Black Shootings
An officer of Cobb County, Georgia, referred to shooting black people to a woman driver at a traffic stop. In this photo, demonstrators march through the streets protesting the Oct. 8, 2014, killing of 18-year-old Vonderrit Myers Jr. by an off duty St. Louis police officer in St Louis, Missouri, Oct. 9, 2014. Getty Images/ Scott Olson

A dashcam footage from 2016, which shows an officer of Cobb County, Georgia, making racist comments to a driver who had been pulled over at a traffic stop, has led the department to start an internal investigation on Friday.

The footage, acquired by Channel 2 Action News, after they submitted an open-records request, shows a woman driver being stopped by Lt. Greg Abbott at a traffic stop to check if she was driving under the influence.

The driver admits she is terrified of moving her hands from the steering wheel because she does not want to get shot.

“No no, I’ve just seen way too many videos of cops…” the woman is heard saying before Abbott cuts her off with an inappropriate reply.

“But you’re not black. Remember, we only shoot black people,” Abbott said. “Yeah. We only kill black people, right? All the videos you’ve seen, have you seen the black people get killed?”

The footage prompted the department to initiate legal action against Abbott, who has been placed on administrative duties in the meantime. According to the department, Abbott has had a clean record of service so far and did not have a history of racial bias complaints.

Lance LoRusso, Abbott’s attorney, said in a statement that the context in which the words were spoken have to be taken into consideration before a decision is made in his client’s case.

“Lt. Greg Abbott is a highly respected 28-year veteran of the Cobb County Police Department,” LoRusso said, according to Channel 2 Action News. “He is cooperating with the department's internal investigation and will continue to do so. His comments must be observed in their totality to understand their context. He was attempting to de-escalate a situation involving an uncooperative passenger. In context, his comments were clearly aimed at attempting to gain compliance by using the passenger’s own statements and reasoning to avoid making an arrest.”

However, Chief of Cobb Police Mike Register told Channel 2 Action News that the words spoken by Abbott were equally abhorrent, regardless of the context. “No matter what context it was said, it shouldn’t have been said,” Register said. “We are going to keep going forward to make sure we, as a police department, service the community in a most professional way. All segments of the community.”

Suri Chadha Jimenez, the lawyer who is representing the female driver, also echoed Register’s sentiments. “It makes you cringe when you hear it. It’s unacceptable,” Jimenez said.

The incident happened a while before the International Association of Chiefs of Police ordered the department to look into public opinion of racist and discriminatory policing.

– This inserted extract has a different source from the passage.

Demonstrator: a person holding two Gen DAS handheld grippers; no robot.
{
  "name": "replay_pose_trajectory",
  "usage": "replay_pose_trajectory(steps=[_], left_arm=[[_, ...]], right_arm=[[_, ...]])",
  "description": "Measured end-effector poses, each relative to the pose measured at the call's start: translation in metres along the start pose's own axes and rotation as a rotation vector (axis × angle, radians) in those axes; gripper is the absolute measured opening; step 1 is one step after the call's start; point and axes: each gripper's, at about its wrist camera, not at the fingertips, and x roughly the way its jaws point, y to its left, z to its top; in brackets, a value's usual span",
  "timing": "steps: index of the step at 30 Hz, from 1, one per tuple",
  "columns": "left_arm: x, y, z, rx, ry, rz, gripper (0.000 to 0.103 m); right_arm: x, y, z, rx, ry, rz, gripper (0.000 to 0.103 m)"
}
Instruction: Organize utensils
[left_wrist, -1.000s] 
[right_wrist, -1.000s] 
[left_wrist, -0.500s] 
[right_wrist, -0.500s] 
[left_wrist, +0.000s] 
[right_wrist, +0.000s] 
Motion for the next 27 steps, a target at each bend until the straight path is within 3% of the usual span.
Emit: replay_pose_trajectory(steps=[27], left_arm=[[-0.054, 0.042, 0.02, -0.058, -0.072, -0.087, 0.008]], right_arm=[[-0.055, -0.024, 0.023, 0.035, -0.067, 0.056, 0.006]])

According to a report by the Washington Post, 492 people were shot and killed by the police in the first six months of 2017 and nearly a quarter of the victims have been African-Americans. However, the number of black people getting killed at the hands of the police has reduced slightly from last year. While 34 percent of the total number of victims of police shootings in the first half of 2016 was African-Americans, this year, the percentage has decreased to 26 percent.